I am a survivor of an incurable but treatable blood cancer called multiple myeloma. Thats the standard description of oncologists when they refer to MM. Incurable but treatable…WTF?! The fact that multiple myeloma therapy is a series of chemo regimens resulting in remission, relapse, remission…and multi-drug resistance and end-stage multiple myeloma should tell you that

  1. MM patients and survivors depend on chemotherapy to live and
  2. The clinical trial system is woefully inadequate when it comes to MM therapy.
  3. No, FDA approved chemotherapy regimens did not help me. A supposed “quack” therapy put me into complete remission in early 1999 where I’ve remained ever since.

According to the article below Cancer Clinical Trials in the United States are a mess. That’s the bad news. The good news is that cancer patients and survivors may need to enroll in a clinical trial and may benefit from a clinical trial.

I am both a multiple myeloma survivor and MM cancer coach. I participated in a clinical trial way back when. I’ll never know which group  I was in…

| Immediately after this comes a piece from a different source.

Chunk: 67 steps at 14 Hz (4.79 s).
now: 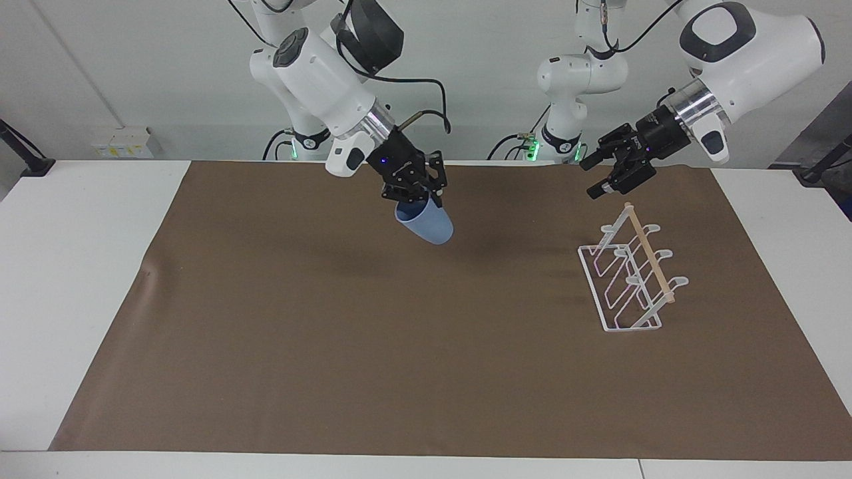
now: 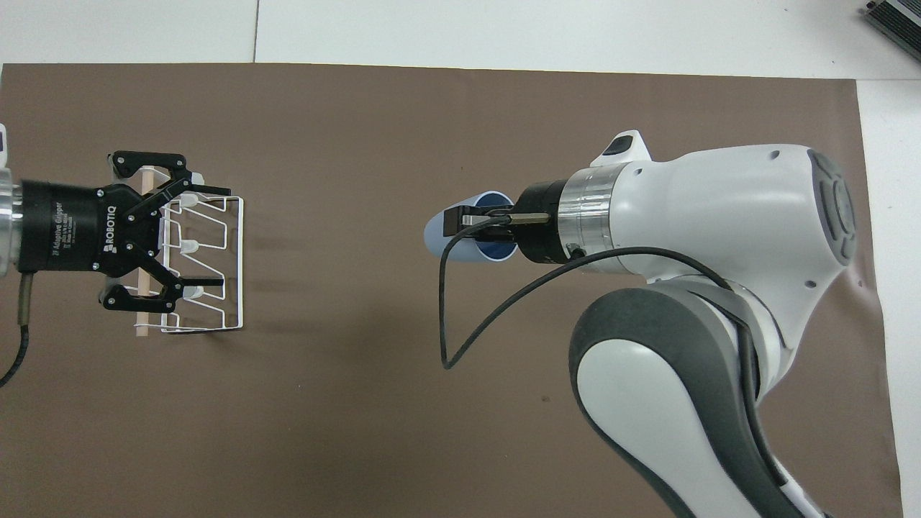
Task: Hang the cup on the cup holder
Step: 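Carry the cup with the right gripper toward the left gripper, then close the left gripper on the cup body beside the right gripper, then open the right gripper and withdraw it while the left gripper holds the cup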
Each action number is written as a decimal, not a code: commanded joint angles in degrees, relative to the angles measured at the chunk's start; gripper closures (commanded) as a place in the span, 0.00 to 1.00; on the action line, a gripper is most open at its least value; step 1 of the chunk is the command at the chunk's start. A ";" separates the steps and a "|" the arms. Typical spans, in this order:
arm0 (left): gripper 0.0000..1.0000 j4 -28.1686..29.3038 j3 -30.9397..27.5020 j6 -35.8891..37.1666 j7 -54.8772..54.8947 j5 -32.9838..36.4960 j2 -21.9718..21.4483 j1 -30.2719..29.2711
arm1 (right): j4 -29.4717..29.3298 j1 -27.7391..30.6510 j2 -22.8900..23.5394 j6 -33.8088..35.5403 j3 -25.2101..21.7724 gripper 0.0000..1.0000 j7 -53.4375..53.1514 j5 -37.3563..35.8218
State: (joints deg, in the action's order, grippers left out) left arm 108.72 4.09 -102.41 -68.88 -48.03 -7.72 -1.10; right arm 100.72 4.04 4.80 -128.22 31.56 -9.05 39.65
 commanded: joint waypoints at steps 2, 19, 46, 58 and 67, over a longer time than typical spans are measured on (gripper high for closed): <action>0.00 6.41 0.04 -4.64 -2.14 -6.19 -2.91 -0.57 | -0.18 -1.58 -0.05 -4.58 0.16 1.00 -2.38 12.43; 0.00 6.59 0.39 2.39 -7.15 -9.37 -6.60 1.55 | 0.17 -7.30 -0.49 -16.97 6.58 1.00 -2.91 29.25; 1.00 3.71 2.50 3.71 -7.58 4.65 -5.90 0.40 | 4.48 -4.93 -2.25 -16.97 5.79 0.00 -2.65 26.28; 1.00 -4.47 6.36 -12.46 -9.78 65.56 4.80 6.10 | 4.31 16.15 -2.25 11.22 5.79 0.05 25.13 -38.38; 1.00 -4.13 6.36 -13.70 -10.31 83.00 11.77 8.22 | -2.89 23.38 -6.55 30.64 4.12 0.26 14.14 -45.72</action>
State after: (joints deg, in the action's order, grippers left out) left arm 104.57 11.06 -116.21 -78.47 32.42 3.84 6.20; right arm 100.37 27.11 -0.12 -101.59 35.36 6.76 -4.38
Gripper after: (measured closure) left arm 0.242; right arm 0.269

For more information on the how what, and why of clinical trials, scroll down the page, post a question or a comment and I will reply to you ASAP.

thank you,



To Learn more about cancer clinical trials- click now

David Emerson

  • Long-term MM survivor,
  • Clinical Trial Survivor,
  • MM Coach,
  • Creator and Director PeopleBeatingCancer

Recommended Reading:

Cancer Clinical Trials – A Chronic But Curable Crisis

In April, the Institute of Medicine (IOM) released a comprehensive review of the clinical trials program of the National Cancer Institute (NCI), in which it concluded that “the system for conducting clinical trials in the United States is approaching a state of crisis.”1

The report, which was commissioned by the National Cancer Institute, drew the attention of the New York Times, which published an editorial on April 25 highlighting cumbersome procedures, excessive bureaucracy, poor coordination, and failure to complete 40% of the trials.2 On May 5, during hearings of the Senate Appropriations Committee, which holds jurisdiction over funding for the NIH, committee member TomHarkin (D-IA) cited the report and the editorial in expressing concern about the funding of the NCI’s clinical trials network and the impending crisis.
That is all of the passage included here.